The link to Gubernator should be in the same comment, just a couple lines lower.

If all failed tests are re-running, as is expected in this issue, the comment will be removed, right? So I still can't find the link at that very time.

I'm on the fence about this. The current state is shown in the status lines at the bottom of the PR.

So I still can't find the link at that very time.

You can if you know how to go from the details link.

You can if you know how to go from the details link.

So I can't if I don't know :) and maybe this is one of the reasons why we want that comment :smile:

I think it's exactly the fact that the comment and the status are incongruous that is the problem @spxtr ... if the test is running, it has not failed.

I guess I should re-frame this. Right now the dual messaging is:

  • confusing new users (and the fact that old users are used to it and not confused is not a good thing either)
  • not giving developers the feedback they need when they push /retest

We should find a way to address that.

Maybe we can modify the comment to tell contributors which results are stale and which are fresh.

I was thinking about that, but we already have a place to put stale results, and that's the historical grid in Gubernator.
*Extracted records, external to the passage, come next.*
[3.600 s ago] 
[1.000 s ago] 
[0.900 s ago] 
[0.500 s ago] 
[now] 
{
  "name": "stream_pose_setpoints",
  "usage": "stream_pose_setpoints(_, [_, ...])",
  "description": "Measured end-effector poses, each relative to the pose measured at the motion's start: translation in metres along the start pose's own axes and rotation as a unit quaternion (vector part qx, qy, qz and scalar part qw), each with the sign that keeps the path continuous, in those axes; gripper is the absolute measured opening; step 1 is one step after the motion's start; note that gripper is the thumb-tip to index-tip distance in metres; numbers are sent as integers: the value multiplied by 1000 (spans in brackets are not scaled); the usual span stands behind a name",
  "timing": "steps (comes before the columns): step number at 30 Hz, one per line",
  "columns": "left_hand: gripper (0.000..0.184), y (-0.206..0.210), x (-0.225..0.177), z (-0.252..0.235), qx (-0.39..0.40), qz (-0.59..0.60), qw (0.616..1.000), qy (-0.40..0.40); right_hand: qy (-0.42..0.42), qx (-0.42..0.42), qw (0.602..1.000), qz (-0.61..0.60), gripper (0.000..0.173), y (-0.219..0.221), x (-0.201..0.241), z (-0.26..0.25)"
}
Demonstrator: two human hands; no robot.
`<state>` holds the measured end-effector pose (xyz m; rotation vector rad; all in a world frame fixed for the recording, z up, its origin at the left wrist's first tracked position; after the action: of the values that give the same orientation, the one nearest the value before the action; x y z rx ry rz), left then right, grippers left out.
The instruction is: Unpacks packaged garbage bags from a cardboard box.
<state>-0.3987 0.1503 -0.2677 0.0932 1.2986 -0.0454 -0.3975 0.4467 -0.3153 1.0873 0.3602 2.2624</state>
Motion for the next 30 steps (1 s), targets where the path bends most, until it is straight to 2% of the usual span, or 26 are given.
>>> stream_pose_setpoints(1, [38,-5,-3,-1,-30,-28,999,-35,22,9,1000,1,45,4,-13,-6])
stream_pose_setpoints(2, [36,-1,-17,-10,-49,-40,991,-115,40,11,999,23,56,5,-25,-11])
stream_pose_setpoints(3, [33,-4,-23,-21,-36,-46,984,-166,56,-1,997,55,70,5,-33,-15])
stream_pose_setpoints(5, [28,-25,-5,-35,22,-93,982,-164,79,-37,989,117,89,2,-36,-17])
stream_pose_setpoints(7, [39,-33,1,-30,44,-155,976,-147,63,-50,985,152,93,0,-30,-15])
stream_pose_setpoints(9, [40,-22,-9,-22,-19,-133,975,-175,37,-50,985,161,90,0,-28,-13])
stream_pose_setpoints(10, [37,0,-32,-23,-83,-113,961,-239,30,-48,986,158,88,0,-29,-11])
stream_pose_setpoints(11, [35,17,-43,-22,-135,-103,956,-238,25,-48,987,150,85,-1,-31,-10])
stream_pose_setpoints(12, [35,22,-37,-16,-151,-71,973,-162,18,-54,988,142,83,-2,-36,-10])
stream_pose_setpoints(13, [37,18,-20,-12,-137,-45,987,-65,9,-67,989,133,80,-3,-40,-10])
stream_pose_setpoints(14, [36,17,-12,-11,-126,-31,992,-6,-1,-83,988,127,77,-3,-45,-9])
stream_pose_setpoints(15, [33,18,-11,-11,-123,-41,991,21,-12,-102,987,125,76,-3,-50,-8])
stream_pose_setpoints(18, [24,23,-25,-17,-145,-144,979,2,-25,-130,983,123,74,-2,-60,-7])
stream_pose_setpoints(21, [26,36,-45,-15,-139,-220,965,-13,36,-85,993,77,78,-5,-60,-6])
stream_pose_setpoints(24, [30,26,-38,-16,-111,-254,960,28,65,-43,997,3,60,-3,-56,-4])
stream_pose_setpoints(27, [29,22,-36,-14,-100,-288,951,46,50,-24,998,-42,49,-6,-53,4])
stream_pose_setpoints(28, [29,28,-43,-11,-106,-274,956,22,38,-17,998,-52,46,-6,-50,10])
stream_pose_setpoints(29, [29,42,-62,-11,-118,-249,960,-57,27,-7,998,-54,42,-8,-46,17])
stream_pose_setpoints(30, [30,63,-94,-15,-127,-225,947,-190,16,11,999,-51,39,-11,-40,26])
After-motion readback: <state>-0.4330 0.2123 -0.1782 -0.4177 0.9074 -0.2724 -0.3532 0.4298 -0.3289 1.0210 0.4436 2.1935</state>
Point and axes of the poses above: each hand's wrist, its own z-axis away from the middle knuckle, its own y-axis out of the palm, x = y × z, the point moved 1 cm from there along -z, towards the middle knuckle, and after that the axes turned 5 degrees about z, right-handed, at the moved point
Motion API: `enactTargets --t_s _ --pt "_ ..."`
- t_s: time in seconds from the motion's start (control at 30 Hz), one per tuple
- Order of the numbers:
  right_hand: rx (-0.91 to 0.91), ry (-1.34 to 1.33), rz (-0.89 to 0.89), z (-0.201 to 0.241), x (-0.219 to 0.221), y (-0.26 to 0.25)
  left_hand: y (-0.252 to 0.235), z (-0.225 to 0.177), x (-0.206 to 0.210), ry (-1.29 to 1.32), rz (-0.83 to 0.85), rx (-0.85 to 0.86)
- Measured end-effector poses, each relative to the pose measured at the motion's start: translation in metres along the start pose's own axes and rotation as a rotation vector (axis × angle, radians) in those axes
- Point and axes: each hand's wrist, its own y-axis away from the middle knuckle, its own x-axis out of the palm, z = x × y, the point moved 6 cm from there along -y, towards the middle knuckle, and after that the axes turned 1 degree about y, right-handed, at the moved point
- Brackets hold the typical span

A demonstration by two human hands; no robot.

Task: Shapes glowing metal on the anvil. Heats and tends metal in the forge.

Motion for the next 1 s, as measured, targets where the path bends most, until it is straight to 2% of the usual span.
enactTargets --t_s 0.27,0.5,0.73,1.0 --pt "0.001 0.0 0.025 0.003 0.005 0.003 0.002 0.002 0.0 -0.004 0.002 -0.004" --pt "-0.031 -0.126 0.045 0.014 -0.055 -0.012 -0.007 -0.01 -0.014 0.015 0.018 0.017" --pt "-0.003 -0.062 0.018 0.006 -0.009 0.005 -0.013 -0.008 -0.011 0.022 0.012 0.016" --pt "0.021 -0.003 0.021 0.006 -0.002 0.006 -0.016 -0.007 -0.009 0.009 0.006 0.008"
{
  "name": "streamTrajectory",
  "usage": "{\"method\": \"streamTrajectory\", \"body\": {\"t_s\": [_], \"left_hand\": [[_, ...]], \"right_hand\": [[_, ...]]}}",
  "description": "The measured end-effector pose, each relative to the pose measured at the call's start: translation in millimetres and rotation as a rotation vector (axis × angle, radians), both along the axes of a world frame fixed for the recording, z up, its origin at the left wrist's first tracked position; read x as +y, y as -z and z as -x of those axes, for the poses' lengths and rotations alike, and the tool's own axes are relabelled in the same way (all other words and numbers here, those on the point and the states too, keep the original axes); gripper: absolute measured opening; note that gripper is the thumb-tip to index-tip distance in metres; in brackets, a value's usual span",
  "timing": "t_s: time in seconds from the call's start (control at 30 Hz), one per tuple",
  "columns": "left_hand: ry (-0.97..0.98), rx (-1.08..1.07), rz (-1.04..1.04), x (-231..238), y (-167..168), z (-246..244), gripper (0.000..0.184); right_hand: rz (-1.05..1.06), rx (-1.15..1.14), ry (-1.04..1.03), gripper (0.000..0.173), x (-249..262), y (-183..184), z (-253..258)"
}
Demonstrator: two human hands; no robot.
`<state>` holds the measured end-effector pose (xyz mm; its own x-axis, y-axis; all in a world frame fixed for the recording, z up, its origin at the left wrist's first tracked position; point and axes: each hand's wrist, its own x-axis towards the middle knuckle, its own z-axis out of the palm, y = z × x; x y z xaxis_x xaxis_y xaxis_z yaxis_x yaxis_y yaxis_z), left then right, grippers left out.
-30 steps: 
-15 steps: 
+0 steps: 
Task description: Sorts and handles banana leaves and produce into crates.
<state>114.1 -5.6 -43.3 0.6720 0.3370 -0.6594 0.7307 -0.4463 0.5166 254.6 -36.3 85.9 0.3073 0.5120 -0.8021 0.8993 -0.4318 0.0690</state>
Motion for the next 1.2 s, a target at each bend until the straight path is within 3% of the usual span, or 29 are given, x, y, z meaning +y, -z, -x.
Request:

I don't see a compelling reason to invent a new place for it but we could add a column I guess.

SGTM :)

/cc @bparees

In case we need it... more devs confused by this behavior: https://github.com/openshift/openshift-ansible/pull/6328#issuecomment-349006756

/cc @sosiouxme

@cjwagner do you have any thoughts on this one?

I think it's exactly the fact that the comment and the status are incongruous that is the problem

The only case in which these are not the same is when the status contexts say that tests are running and the comment shows previous test results. This doesn't seem like a confusing state to me, the comment shows test results so it seems apparent that any results displayed while test are running refer to the previous round of tests. Furthermore, the user's /test or /retest comment (or new commit push) would have to appear after the bot notification on the PR so it should be obvious that the results are not new.

I don't feel strongly about this though. Adding a column to the comment to show the job start or end times might be the best way to minimize confusion.

I don't feel strongly about this though. Adding a column to the comment to show the job start or end times might be the best way to minimize confusion.

I would note that the start times are already somewhat confusing since some of our tooling considers start to be when the job was scheduled (deck at least) and other parts consider whatever started.json claims, which can often have large skew when we're at capacity.

The only case in which these are not the same is when the status contexts say that tests are running and the comment shows previous test results. This doesn't seem like a confusing state to me, the comment shows test results so it seems apparent that any results displayed while test are running refer to the previous round of tests.

it's not so obvious when you get an email(github notification) from the bot telling you what tests failed and you just click the links from the email instead of going to the PR (because you're on your phone).

This doesn't seem like a confusing state to me, the comment shows test results so it seems apparent that any results displayed while test are running refer to the previous round of tests.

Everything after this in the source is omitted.